<?php echo $HTML

Courses", $CS_COURSES_ROOT_URL); ?>

Assignment #2 is due at 11:59 PM on Monday, 13 October 2003.

This assignment exercises recursion on nested lists, and explores the connection between syntactic structure and string notation.

This is a draft, subject to further revision. I will finalize it on Wednesday.

All programming language implementations that I have ever seen have a significant component in charge of co-ordinating the internal structure in which a program is manipulated with the external form in which it is typed and displayed. In the olden days, before mathematical logic and way before computer science, linguists used the word "syntax" to refer to the structure underlying a spoken or written text (usually a single sentence).

Mathematical logicians corrupted the word "syntax" to mean the typed out form in which a text is presented, and computer scientists followed their lead. Later, computer scientists needed a phrase to describe syntax (in the old sense of the word). So, they started calling the syntax of a text the "abstract syntax." To distinguish the typed out form of presentation, they often call it the "concrete syntax," although traditionally it isn't a syntax at all.

This foolishness hit its limit (I hope) when an otherwise wonderful colleague of mine proposed a "syntax-free" programming language with a graphical presentation, instead of a typed out presentation. Of course his language has syntax, or it would have been a total flop. Oh well. From now on, we'll use the corrupt modern terms "concrete syntax" and "abstract syntax" for notation (which isn't syntax at all) and structure (which used to be called "syntax").

Noam Chomsky suggested that the connection of texts to syntax in natural languages could be described by a sort of formal grammars, which are now called "context-free grammars" (CFGs). The very notion of such formal descriptions of natural language has sparked bitter arguments and worked its way in and out of favor in linguistics. Meanwhile, CFGs have become essentially the only way to describe the connection between notation and syntax---I mean concrete syntax and abstract syntax---in programming languages. They have proved extremely useful for that purpose.
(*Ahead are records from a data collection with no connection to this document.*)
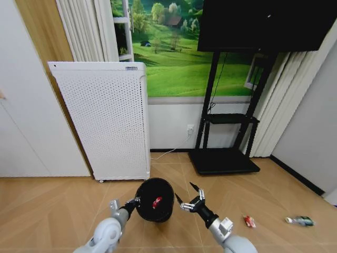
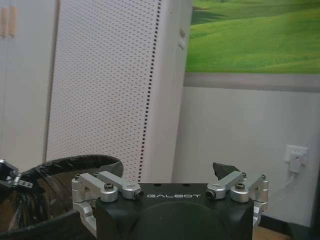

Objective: Pick up the trash bin and place the garbage on the floor into it.

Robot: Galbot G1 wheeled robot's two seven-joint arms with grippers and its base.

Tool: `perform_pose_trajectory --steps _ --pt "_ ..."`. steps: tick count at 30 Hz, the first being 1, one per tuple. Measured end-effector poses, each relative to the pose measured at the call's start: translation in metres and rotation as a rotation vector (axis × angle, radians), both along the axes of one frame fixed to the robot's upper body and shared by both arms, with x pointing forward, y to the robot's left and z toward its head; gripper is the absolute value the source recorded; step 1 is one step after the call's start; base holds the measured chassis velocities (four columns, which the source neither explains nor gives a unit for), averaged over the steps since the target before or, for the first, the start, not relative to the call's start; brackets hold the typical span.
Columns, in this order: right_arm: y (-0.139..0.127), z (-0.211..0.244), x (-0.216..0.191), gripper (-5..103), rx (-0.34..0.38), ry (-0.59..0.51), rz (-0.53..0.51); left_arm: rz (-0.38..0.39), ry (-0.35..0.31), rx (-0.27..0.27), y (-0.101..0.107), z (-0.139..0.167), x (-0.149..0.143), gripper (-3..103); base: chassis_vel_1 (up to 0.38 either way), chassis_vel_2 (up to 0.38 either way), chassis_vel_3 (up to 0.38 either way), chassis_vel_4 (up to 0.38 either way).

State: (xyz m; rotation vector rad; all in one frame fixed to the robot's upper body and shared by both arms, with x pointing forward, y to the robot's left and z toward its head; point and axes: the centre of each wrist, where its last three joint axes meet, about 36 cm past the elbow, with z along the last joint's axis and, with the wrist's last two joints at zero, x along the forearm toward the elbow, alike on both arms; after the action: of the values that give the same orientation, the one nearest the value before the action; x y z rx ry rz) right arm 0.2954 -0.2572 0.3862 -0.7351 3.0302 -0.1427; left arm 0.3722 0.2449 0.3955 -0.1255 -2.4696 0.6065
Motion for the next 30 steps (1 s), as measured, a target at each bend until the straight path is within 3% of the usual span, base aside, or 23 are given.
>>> perform_pose_trajectory --steps 5,24,27,30 --pt "0.003 -0.002 -0.003 100 0.032 0.022 -0.055 0.060 -0.001 0.017 0.019 0.011 0.005 3 -0.017 -0.015 0.019 0.020" --pt "-0.003 -0.051 0.003 100 -0.006 0.116 -0.161 0.116 0.008 0.022 0.031 0.015 0.000 3 -0.246 -0.240 0.237 0.239" --pt "-0.010 -0.058 0.014 100 -0.024 0.180 -0.194 0.139 0.013 0.024 0.040 0.019 -0.004 3 -0.258 -0.285 0.284 0.211" --pt "-0.028 -0.082 0.033 100 -0.079 0.326 -0.298 0.191 0.015 0.048 0.064 0.026 -0.011 3 -0.138 -0.162 0.173 0.108"
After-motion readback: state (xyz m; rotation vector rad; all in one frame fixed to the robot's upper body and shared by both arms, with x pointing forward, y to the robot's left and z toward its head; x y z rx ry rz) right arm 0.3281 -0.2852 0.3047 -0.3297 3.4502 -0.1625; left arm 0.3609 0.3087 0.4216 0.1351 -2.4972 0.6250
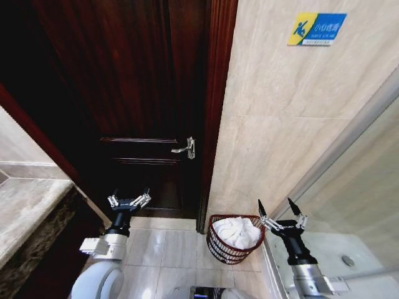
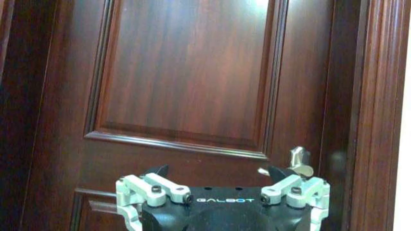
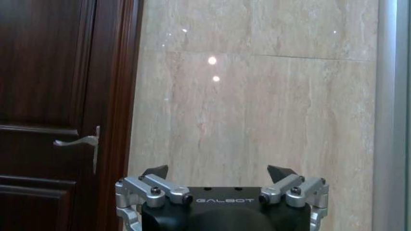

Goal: Discard the used towel into the hamper.

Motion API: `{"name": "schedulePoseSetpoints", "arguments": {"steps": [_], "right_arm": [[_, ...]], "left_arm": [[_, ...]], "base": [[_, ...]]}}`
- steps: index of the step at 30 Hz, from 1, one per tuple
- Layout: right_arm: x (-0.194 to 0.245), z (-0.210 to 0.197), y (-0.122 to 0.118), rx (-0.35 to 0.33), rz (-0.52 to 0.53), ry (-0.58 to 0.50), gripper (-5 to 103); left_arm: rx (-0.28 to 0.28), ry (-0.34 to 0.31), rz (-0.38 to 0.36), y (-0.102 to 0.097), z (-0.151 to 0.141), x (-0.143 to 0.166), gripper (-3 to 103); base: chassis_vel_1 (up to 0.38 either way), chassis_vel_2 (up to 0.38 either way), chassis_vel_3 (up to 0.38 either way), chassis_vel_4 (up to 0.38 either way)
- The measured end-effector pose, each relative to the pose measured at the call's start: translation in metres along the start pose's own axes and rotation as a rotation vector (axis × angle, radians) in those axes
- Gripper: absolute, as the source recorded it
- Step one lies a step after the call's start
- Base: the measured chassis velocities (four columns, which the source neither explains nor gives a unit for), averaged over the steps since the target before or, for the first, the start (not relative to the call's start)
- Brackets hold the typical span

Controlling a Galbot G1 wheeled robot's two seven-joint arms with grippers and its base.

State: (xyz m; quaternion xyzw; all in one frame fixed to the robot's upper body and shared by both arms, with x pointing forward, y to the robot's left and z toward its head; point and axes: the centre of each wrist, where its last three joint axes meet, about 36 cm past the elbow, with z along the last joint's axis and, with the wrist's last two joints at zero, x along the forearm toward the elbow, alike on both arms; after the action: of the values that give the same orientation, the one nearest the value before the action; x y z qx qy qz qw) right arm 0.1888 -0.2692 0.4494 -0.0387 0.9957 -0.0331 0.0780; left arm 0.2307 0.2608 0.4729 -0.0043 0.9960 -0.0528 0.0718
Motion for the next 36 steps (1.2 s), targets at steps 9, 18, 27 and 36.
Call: {"name": "schedulePoseSetpoints", "arguments": {"steps": [9,18,27,36], "right_arm": [[0.0,0.0,0.0,0.0,0.0,0.0,100],[0.0,0.0,0.0,0.0,0.0,0.0,100],[0.0,0.0,0.0,0.0,0.0,0.0,100],[0.0,0.0,0.0,0.0,0.0,0.0,100]], "left_arm": [[0.0,0.0,0.0,0.0,0.0,0.0,100],[0.0,0.0,0.0,0.0,0.0,0.0,100],[0.0,0.0,0.0,0.0,0.0,0.0,100],[0.0,0.0,0.0,0.0,0.0,0.0,100]], "base": [[0.0,0.0,0.0,0.0],[0.0,0.0,0.0,0.0],[0.026,-0.025,-0.02,0.025],[0.155,-0.15,-0.167,0.153]]}}
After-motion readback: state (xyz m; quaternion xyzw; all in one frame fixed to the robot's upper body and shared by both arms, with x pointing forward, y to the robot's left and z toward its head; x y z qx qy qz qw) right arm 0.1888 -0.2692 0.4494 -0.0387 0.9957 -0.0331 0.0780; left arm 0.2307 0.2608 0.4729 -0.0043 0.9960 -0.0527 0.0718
Don't even think hard about the phrase "context-free." Context does matter in a "context-free" grammar. It just doesn't matter in one particular way that distinguishes CFGs from "context-sensitive grammars." The terminology is totally bogus, so just think of CFG as a proper noun, and not a description.

CFGs describe "syntax" (yes, the CS community refers to the whole can of worms as "syntax") by describing the relationships between certain symbols, called terminals or tokens, that appear in concrete syntax, and other symbols, variously called variables or nonterminals (in CS, we usually say "nonterminals"), that stand for syntactically significant classes of subtexts. In a grammar for the English language, there are nonterminals standing for the grammatical categories sentence, subject, predicate, direct object, prepositional phrase, etc.
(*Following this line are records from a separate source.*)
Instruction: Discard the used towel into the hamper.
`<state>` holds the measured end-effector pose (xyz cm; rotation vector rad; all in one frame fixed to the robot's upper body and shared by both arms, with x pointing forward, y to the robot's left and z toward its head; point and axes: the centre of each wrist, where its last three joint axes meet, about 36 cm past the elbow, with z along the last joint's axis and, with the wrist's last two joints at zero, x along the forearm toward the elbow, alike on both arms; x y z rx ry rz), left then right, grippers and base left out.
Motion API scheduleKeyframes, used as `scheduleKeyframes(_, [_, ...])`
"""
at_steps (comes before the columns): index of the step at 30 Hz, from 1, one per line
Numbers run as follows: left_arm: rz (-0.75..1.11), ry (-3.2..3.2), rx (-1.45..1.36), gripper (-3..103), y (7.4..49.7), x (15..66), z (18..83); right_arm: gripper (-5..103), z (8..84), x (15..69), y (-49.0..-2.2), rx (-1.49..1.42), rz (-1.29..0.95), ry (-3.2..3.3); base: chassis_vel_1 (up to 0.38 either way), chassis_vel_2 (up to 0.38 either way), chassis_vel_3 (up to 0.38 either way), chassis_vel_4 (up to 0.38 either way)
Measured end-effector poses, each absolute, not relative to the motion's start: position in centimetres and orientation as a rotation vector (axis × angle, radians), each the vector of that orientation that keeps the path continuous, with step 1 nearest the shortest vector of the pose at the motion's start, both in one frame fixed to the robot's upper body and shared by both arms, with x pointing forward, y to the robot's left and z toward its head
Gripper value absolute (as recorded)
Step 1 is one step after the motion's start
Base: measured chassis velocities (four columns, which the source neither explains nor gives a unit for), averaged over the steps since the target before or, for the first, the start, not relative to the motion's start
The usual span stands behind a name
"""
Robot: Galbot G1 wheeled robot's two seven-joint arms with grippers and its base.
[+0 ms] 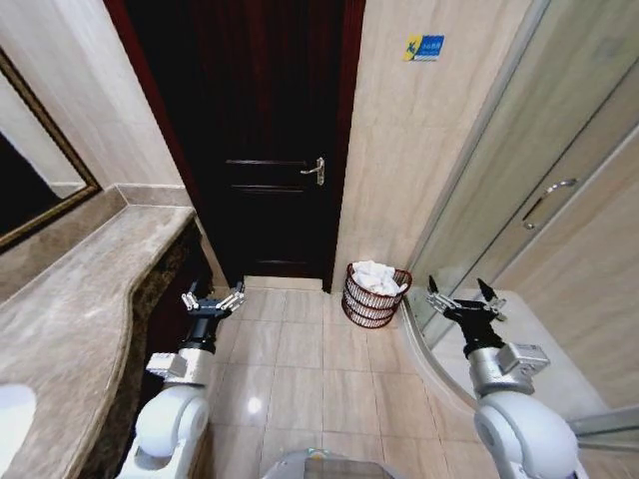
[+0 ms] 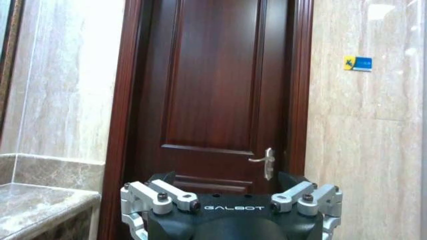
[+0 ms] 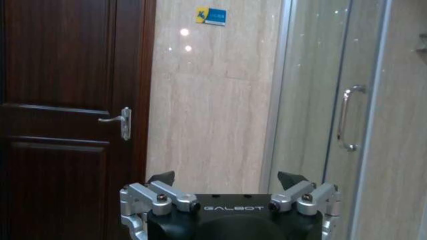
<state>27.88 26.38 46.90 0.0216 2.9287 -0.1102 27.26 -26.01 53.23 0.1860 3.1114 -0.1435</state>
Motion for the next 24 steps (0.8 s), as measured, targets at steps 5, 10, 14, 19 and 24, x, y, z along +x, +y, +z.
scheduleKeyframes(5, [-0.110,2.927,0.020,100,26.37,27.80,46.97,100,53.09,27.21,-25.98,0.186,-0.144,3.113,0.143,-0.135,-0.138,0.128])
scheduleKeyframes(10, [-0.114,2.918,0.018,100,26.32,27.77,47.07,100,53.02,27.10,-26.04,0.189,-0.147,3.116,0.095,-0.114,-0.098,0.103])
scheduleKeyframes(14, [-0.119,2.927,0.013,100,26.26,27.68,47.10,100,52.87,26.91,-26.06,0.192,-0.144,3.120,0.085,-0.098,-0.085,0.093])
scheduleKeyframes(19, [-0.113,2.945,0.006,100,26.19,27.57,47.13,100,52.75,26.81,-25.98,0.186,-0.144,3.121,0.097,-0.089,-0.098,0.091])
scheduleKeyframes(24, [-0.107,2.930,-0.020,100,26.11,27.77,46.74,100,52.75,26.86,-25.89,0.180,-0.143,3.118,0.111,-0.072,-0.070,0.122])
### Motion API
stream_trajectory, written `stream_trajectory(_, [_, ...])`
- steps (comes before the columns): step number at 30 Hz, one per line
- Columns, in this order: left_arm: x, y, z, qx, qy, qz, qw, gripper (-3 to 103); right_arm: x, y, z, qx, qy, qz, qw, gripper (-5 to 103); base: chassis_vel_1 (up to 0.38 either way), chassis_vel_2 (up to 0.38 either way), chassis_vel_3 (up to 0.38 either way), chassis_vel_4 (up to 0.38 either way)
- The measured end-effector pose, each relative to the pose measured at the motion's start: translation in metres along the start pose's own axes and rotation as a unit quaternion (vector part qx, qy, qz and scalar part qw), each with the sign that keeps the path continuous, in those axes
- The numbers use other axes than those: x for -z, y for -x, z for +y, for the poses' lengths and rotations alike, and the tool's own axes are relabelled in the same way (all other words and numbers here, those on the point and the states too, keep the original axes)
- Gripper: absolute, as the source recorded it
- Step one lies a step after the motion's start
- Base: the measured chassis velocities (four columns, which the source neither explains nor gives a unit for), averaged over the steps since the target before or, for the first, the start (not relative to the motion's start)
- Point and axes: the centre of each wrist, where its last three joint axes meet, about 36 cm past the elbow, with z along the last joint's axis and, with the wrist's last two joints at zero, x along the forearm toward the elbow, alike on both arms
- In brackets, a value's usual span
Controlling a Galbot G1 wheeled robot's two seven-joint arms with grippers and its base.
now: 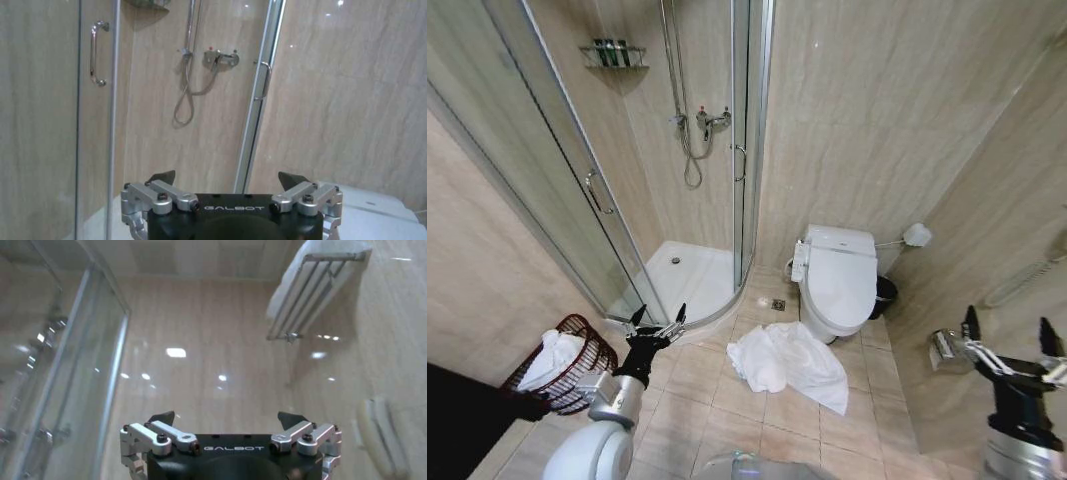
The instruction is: Discard the used towel into the hamper.
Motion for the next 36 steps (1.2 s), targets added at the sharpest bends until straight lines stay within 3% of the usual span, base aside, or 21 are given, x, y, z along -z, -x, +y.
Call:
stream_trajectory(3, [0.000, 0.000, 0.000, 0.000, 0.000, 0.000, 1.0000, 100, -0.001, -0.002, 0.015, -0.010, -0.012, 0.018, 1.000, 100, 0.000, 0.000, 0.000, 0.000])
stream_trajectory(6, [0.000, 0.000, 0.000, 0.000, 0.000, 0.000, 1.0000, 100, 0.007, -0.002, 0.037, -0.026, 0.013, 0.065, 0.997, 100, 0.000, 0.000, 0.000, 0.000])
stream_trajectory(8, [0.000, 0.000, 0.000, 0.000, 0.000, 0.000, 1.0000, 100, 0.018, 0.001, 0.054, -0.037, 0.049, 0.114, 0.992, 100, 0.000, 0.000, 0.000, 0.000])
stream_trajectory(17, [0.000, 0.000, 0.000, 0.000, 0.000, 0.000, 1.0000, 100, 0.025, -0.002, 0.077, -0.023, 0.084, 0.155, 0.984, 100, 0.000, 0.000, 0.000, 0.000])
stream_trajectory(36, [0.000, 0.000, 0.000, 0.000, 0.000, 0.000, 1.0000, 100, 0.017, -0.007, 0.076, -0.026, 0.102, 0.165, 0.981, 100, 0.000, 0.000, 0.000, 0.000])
A CFG consists of a bunch of rules, called productions, each of which describes one way in which a particular nonterminal symbol can be refined into a sequence of tokens and other nonterminals. In a grammar for English, there is probably a production allowing one to refine the nonterminal for sentence into a sequence of subject predicate direct object, and another one allowing one to refine noun into the token "dog".
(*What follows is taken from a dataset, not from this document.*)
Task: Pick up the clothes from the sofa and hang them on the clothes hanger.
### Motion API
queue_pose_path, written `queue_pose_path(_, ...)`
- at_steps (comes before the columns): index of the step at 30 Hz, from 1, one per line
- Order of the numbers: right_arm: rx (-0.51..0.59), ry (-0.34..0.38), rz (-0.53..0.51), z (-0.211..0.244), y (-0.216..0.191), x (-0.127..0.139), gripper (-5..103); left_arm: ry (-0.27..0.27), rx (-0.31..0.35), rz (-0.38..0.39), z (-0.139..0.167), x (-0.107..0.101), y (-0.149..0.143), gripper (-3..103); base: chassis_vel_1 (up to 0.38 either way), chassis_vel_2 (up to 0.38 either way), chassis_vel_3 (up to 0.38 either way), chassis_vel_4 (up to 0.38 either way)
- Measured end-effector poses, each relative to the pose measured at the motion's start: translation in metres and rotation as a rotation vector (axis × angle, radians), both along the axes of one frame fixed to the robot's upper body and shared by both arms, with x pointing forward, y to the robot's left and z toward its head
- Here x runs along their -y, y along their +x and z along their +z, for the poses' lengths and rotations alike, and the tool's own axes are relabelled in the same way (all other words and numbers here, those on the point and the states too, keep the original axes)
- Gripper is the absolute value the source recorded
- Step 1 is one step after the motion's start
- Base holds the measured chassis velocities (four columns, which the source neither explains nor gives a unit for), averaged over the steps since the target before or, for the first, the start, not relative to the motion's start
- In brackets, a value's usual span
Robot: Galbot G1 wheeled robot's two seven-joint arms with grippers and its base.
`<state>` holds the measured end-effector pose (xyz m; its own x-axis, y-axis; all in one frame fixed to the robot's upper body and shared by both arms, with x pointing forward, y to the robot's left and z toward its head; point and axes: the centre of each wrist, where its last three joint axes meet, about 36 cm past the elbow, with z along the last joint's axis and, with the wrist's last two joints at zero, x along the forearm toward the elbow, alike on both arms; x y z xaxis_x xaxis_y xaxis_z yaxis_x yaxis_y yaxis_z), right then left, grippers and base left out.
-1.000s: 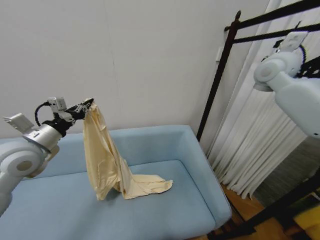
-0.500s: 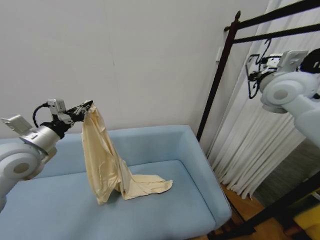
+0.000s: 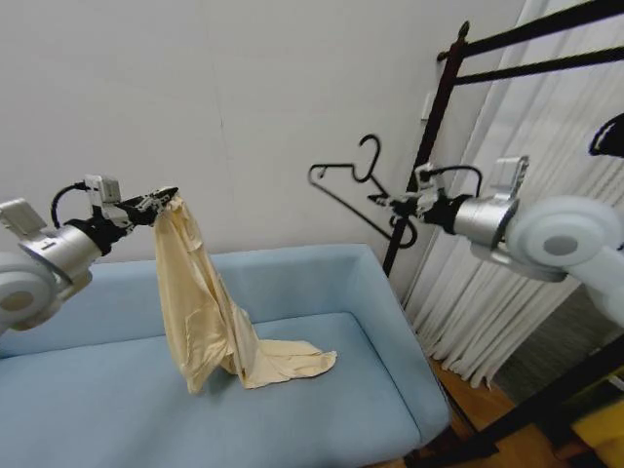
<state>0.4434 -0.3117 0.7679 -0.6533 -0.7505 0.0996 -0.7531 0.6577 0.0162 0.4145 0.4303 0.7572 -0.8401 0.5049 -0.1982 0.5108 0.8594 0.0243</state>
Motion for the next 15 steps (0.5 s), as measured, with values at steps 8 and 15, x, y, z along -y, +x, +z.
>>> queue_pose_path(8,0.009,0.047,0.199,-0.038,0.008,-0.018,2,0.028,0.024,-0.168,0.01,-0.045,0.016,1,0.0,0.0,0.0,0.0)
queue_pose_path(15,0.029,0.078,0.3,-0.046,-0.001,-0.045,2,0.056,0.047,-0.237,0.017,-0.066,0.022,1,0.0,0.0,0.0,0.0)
Here's what a typical CFG looks like in the CS programming language business:

<formula> ::= <formula> + <formula>
           |  <formula> - <formula>
           |  <formula> * <formula>
           |  <formula> / <formula>
           |  <formula> ^ <formula>
           |  ( <formula> )
           |  fib ( <formula> , <formula> , <formula> )
           |  <number>

Symbols surrounded by pointy brackets (<...>) are nonterminals. The wacky symbols ::= and | join together the parts of productions. Other symbols (+, -, *, /, ^, fib, comma, and parentheses in this case) are terminals. Each line is a production. The ::= symbol indicates that the nonterminal on its left may be replaced by the stuff on its right. The | symbol inherits the nonterminal from the previous production, because we get tired of typing it and looking at it over and over. This particular notation for CFGs was proposed by Backus and Naur because it could be typed onto IBM punch cards. So people in "practical" CS call it a Backus-Naur form, or BNF. Linguistics and theoretical CS write grammars differently, but they mean the same thing.

The CFG/BNF above is incomplete, because it doesn't contain the productions for <number>. There are too many of them---one for each number that you're allowed to write. OK, here's one of them:

<number> ::= 473263

Token classes, such as number, are sometimes defined in a restricted form of BNF notation, and sometimes in a different notation based on regular expressions (a sort of textual patterns). We can ignore that level of detail for now.

Given such a BNF (assuming that you know exactly which tokens are numbers), you can derive every possible "formula" by a process, called a derivation: start with the nonterminal symbol <formula> all by itself. In each step, choose one nonterminal to replace, choose a production with that nonterminal on the left side, and replace it by the stuff on the right side. Stop when you have replaced all nonterminals, and are staring at a sequence of terminals. Example derivation, with the nonterminal to be replaced emboldened in each step:

<formula>
<formula> * <formula>
<number> * <formula>
<number> * <formula> + <formula>
<number> * <number> + <formula>
<number> * 42 + <formula>
<number> * 42 + ( <formula> )
<number> * 42 + ( <formula> / <formula> )
<number> * 42 + ( <formula> / <number> )
<number> * 42 + ( <formula>; / 2 )
<number> * 42 + ( <number> / 2 )
8 * 42 + ( <number> / 2 )
8 * 42 + ( 6 / 2 )

I did the steps in a stupid, whimsical order just to make the point that it doesn't matter. If you're going to write out derivations (which you usually shouldn't), you should usually do it systematically, always replacing the leftmost nonterminal, or always the rightmost.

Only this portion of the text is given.